- EXERCISE -
Please copy out the lines in the entries that contain "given".

Stored records
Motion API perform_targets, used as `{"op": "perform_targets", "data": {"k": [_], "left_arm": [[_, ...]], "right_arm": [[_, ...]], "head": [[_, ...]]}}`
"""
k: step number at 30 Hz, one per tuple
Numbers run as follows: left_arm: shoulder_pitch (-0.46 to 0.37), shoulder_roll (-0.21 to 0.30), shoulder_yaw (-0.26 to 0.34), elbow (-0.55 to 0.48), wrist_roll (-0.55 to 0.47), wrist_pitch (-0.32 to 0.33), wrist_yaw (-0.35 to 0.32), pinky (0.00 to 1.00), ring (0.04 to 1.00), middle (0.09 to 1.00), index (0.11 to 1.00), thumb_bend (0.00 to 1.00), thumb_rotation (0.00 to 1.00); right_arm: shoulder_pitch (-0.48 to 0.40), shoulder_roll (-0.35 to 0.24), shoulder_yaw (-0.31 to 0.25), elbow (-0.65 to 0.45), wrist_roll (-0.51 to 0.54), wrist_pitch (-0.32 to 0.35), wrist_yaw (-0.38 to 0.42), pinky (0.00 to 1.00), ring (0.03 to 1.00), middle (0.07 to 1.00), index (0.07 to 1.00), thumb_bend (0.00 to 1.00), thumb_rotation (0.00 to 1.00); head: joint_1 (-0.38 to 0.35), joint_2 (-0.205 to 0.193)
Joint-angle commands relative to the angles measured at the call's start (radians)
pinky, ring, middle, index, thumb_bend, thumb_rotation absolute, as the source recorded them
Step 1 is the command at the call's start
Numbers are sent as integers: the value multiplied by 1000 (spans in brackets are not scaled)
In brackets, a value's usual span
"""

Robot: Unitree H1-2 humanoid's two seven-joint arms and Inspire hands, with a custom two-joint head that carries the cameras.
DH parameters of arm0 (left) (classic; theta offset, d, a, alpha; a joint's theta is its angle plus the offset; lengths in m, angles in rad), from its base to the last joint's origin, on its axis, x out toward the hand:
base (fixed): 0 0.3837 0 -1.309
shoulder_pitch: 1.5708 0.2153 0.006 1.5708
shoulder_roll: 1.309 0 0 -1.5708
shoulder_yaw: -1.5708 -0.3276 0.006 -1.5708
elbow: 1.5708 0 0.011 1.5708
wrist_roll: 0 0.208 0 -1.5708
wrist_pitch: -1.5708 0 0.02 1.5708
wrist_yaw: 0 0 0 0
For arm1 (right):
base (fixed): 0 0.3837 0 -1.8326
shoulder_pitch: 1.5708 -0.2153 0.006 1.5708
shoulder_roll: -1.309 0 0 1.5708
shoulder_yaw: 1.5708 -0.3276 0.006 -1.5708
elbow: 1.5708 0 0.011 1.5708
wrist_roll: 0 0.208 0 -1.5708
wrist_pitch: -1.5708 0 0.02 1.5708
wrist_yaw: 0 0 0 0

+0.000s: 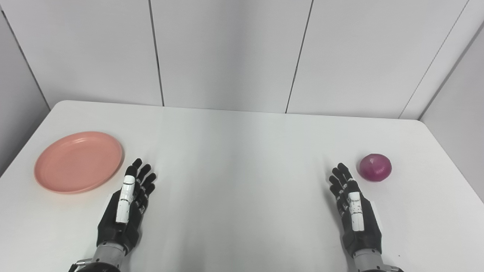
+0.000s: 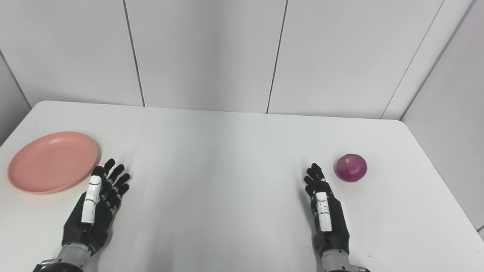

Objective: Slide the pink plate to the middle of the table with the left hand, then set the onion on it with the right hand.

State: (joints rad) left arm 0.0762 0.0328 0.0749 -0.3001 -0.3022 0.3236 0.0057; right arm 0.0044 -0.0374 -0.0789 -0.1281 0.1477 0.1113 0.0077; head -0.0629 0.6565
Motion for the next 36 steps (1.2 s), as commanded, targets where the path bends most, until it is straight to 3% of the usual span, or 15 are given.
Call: {"op": "perform_targets", "data": {"k": [1, 36], "left_arm": [[31, -33, 0, -12, 2, -43, -1, 1000, 959, 979, 1000, 635, 903], [29, -32, -8, -12, 19, -41, -3, 1000, 959, 979, 1000, 642, 907]], "right_arm": [[9, 3, 2, 13, 1, -8, 7, 961, 933, 921, 930, 836, 871], [8, 2, 2, 21, 3, -7, 11, 963, 926, 914, 929, 838, 865]], "head": [[2, 0], [5, -6]]}}
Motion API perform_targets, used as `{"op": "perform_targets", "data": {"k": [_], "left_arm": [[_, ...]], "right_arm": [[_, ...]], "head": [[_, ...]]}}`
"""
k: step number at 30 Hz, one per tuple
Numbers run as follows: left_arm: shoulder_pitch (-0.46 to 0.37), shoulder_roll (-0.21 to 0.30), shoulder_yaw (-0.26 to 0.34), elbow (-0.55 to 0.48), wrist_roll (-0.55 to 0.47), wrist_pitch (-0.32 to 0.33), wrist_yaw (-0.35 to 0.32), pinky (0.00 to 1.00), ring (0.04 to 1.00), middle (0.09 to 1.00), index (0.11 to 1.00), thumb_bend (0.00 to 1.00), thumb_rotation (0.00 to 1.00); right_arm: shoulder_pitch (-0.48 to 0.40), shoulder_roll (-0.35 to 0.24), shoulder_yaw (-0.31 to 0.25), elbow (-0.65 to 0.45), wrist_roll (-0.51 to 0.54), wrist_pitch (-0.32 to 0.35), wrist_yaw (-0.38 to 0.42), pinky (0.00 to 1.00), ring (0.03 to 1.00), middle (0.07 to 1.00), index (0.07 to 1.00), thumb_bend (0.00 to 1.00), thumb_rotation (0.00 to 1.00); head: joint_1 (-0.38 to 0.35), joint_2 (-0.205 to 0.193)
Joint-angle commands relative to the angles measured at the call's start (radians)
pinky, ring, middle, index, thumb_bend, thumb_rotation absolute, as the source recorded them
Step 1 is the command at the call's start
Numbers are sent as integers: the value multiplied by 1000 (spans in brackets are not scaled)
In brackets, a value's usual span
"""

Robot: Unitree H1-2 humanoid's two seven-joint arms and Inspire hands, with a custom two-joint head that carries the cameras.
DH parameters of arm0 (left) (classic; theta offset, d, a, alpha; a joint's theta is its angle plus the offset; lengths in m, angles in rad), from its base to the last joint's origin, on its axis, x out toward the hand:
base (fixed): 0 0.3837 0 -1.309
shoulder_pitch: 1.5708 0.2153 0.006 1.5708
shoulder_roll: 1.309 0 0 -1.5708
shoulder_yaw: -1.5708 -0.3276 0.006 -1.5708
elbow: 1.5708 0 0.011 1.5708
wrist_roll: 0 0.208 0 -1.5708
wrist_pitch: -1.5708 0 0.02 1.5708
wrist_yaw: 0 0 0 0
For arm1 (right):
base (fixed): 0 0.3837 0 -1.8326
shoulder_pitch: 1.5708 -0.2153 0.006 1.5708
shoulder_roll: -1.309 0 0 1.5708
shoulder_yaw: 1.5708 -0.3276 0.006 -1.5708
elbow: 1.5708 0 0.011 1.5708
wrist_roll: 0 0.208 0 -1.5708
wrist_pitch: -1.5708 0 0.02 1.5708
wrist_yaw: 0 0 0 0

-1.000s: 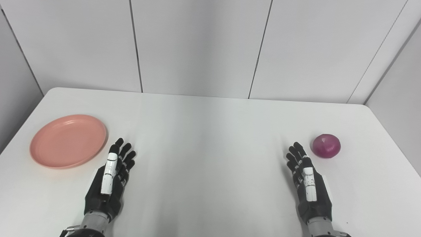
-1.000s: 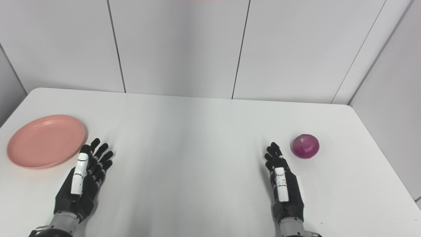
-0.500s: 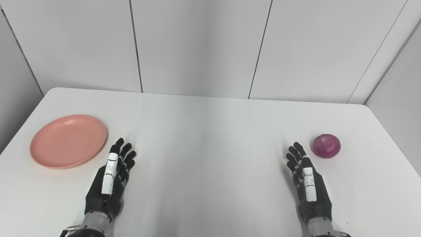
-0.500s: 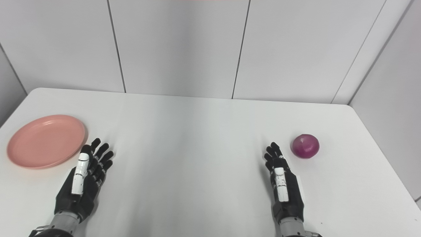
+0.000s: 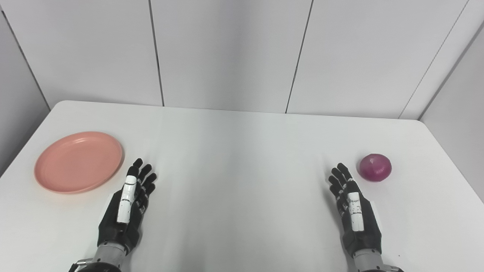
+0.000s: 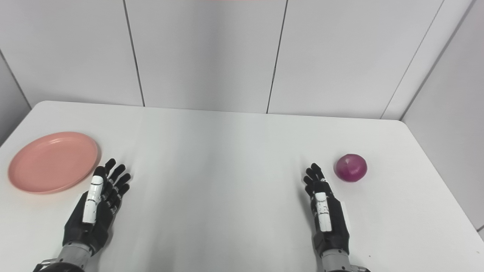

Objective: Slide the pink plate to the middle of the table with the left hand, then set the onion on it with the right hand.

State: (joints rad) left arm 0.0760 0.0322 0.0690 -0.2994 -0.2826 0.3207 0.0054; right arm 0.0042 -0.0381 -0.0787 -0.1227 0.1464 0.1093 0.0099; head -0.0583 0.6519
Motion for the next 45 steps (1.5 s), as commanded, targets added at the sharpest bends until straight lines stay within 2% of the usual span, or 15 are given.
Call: {"op": "perform_targets", "data": {"k": [1, 13, 17, 20, 25, 27, 31, 42, 45], "left_arm": [[30, -31, -3, -12, 0, -38, -3, 1000, 960, 979, 1000, 642, 908], [33, -42, -9, -4, 7, -53, 1, 1000, 957, 975, 1000, 641, 906], [38, -47, -16, 6, 6, -67, -3, 1000, 961, 976, 1000, 647, 901], [44, -53, -32, 19, 17, -92, -2, 1000, 964, 979, 1000, 655, 899], [50, -78, -58, 45, 49, -139, 22, 995, 940, 954, 987, 631, 885], [52, -88, -74, 61, 67, -163, 32, 987, 931, 948, 980, 621, 878], [54, -106, -101, 85, 93, -191, 52, 974, 925, 945, 975, 618, 861], [52, -157, -144, 121, 112, -213, 81, 1000, 954, 966, 995, 626, 849], [48, -170, -147, 140, 123, -224, 80, 1000, 959, 968, 998, 639, 839]], "right_arm": [[9, 1, 2, 15, 4, -5, 9, 963, 926, 914, 929, 831, 868], [8, -6, -5, 21, 16, -9, 18, 963, 933, 917, 931, 821, 866], [10, -12, -11, 32, 20, -22, 28, 961, 932, 919, 931, 824, 868], [15, -24, -20, 48, 35, -43, 41, 956, 930, 919, 933, 817, 871], [19, -52, -35, 85, 62, -87, 75, 981, 937, 924, 943, 792, 892], [18, -66, -47, 113, 80, -107, 93, 986, 939, 926, 945, 787, 897], [14, -90, -66, 157, 108, -130, 123, 991, 936, 928, 946, 779, 907], [12, -126, -96, 201, 161, -116, 163, 1000, 974, 954, 977, 718, 967], [8, -130, -102, 217, 167, -114, 166, 1000, 987, 964, 981, 715, 974]], "head": [[4, -3], [19, -10], [50, -24], [118, -53], [175, -84], [229, -112], [297, -142], [406, -194], [447, -226]]}}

- OUTPUT OF THE EXERCISE -
Motion for the next 36 steps (1.2 s), as commanded, targets where the path bends most, until it is straight to 3% of the usual span, or 15 are given.
Motion for the next 45 steps (1.5 s), as commanded, targets added at the sharpest bends until straight lines stay within 2% of the usual span, or 15 are given.

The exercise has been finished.